# Description of the task
What is needed is a copy of each line in the listing below that contains "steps".

# Data records
——————————

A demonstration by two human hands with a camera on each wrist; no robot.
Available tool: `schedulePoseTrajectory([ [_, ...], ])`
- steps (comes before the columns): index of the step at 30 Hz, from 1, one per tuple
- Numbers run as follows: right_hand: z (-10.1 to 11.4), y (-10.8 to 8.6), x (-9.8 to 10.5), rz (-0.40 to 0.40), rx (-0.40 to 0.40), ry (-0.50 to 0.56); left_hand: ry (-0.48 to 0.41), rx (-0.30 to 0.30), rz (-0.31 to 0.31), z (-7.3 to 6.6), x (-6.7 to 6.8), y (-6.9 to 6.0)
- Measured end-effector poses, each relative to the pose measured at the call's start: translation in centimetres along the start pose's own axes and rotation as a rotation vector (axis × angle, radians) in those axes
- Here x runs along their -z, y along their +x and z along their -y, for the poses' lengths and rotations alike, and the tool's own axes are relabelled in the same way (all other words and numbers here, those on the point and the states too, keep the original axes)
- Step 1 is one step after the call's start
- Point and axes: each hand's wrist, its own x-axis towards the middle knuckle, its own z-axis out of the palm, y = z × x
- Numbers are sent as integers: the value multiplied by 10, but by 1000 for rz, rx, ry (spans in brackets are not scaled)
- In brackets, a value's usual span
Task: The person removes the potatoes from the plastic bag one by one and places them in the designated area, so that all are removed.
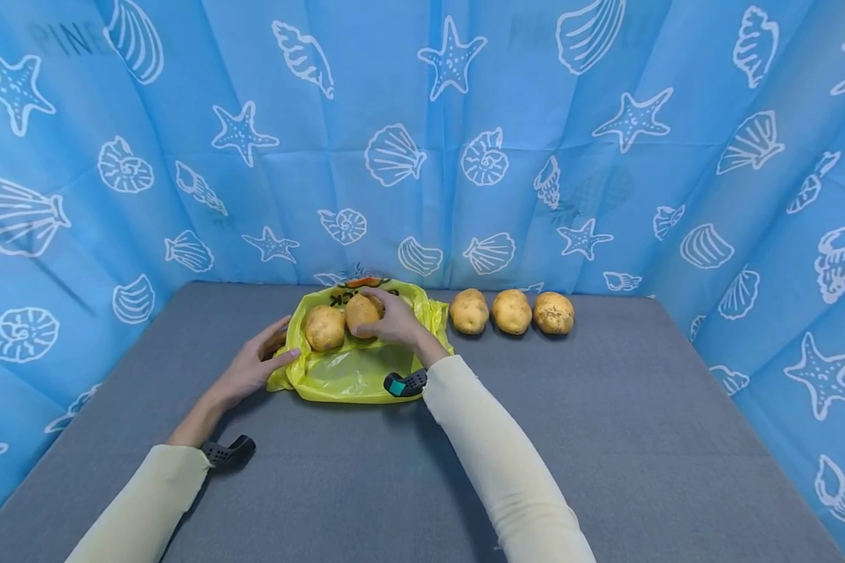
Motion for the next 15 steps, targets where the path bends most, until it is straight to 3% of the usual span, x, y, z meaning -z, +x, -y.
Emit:
schedulePoseTrajectory([
  [15,15,-29,16,-11,112,113,12,-24,-5,1,-1,-1],
])
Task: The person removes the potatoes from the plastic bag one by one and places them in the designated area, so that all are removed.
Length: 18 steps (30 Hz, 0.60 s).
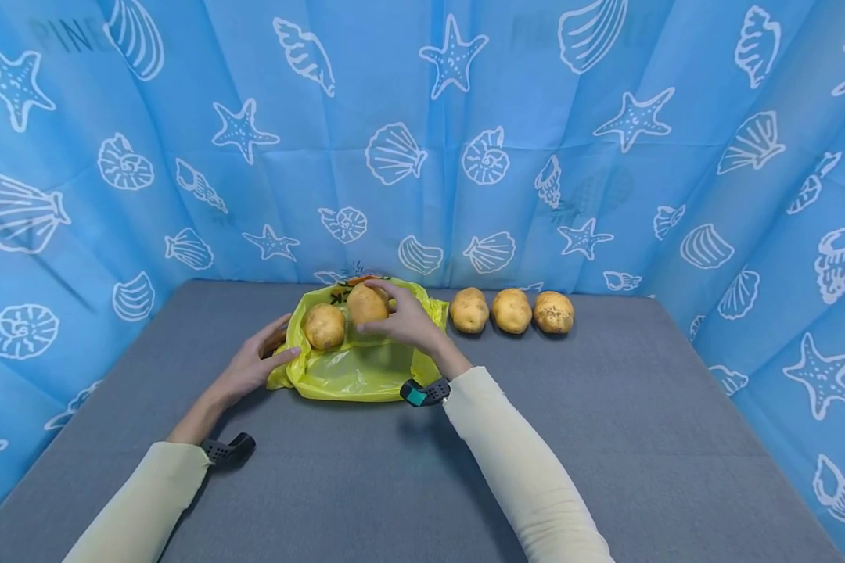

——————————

# Response area
- steps (comes before the columns): index of the step at 30 Hz, from 1, one per tuple
Motion for the next 15 steps, targets where the path bends most, until it is straight to 3% of the usual span, x, y, z meaning -z, +x, -y.
Length: 18 steps (30 Hz, 0.60 s).

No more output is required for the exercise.